→ Task prompt:
Starting at the top of the listing below, copy each line exactly, stopping after the line that contains "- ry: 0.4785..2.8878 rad".

↓↓↓

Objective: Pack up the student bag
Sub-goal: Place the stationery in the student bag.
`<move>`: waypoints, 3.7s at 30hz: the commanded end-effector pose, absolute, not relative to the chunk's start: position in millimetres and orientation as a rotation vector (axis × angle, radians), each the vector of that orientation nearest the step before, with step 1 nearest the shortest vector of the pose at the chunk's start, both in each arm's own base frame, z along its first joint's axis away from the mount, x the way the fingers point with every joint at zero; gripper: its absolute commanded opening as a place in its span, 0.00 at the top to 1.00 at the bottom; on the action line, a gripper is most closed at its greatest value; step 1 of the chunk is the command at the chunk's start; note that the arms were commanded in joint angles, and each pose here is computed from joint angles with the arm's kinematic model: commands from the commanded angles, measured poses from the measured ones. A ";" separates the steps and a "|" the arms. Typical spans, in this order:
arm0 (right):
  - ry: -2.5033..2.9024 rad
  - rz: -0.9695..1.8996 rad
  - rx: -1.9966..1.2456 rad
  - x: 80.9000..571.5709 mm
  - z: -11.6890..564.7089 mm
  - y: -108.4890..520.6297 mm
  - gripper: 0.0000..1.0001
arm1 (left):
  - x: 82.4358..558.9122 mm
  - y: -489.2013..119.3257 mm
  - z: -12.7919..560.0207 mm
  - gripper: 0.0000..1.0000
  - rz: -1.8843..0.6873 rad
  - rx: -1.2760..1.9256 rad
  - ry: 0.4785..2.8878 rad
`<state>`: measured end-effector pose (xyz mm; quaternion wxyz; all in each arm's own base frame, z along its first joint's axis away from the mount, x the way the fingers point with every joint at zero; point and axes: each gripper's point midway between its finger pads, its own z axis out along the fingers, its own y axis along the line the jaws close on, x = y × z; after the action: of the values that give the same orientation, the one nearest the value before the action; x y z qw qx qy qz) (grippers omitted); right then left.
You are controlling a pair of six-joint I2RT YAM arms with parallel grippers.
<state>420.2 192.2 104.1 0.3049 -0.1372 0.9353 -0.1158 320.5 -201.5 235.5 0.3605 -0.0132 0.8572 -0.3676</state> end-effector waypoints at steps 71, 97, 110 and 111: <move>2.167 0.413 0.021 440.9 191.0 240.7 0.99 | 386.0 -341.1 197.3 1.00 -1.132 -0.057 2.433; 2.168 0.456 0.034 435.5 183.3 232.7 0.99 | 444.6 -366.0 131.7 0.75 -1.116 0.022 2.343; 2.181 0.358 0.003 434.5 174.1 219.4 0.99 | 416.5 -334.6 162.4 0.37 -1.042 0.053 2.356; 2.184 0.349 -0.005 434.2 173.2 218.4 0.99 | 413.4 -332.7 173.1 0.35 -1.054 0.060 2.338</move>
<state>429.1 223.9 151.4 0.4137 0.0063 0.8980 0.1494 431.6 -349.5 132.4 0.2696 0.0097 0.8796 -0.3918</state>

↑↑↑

→ Result below:
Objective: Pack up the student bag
Sub-goal: Place the stationery in the student bag.
`<move>`: waypoints, 3.7s at 30hz: the commanded end-effector pose, absolute, not relative to the chunk's start: position in millimetres and orientation as a rotation vector (axis × angle, radians), each the vector of that orientation nearest the step before, with step 1 nearest the shortest vector of the pose at the chunk's start, both in each arm's own base frame, z along its first joint's axis away from the mount, x the way the fingers point with every joint at zero; gripper: its absolute commanded opening as a place in its span, 0.00 at the top to 1.00 at the bottom; on the action line, a gripper is most closed at its greatest value; step 1 of the chunk is the command at the chunk's start; note that the arms were commanded in joint angles, and each pose here is computed from joint angles with the arm's kinematic model: commands from the commanded angles, measured poses from the measured ones. A ";" separates the steps and a "|" the arms. Typical spans, in this order:
arm0 (right):
  - ry: -2.5033..2.9024 rad
  - rz: -0.9695..1.8996 rad
  - rx: -1.9966..1.2456 rad
  - x: 80.9000..571.5709 mm
  - z: -11.6890..564.7089 mm
  - y: -108.4890..520.6297 mm
  - gripper: 0.0000..1.0001
arm1 (left):
  - x: 82.4358..558.9122 mm
  - y: -489.2013..119.3257 mm
  - z: -12.7919..560.0207 mm
  - gripper: 0.0000..1.0000
  - rz: -1.8843..0.6873 rad
  - rx: -1.2760..1.9256 rad
  - ry: 0.4785..2.8878 rad

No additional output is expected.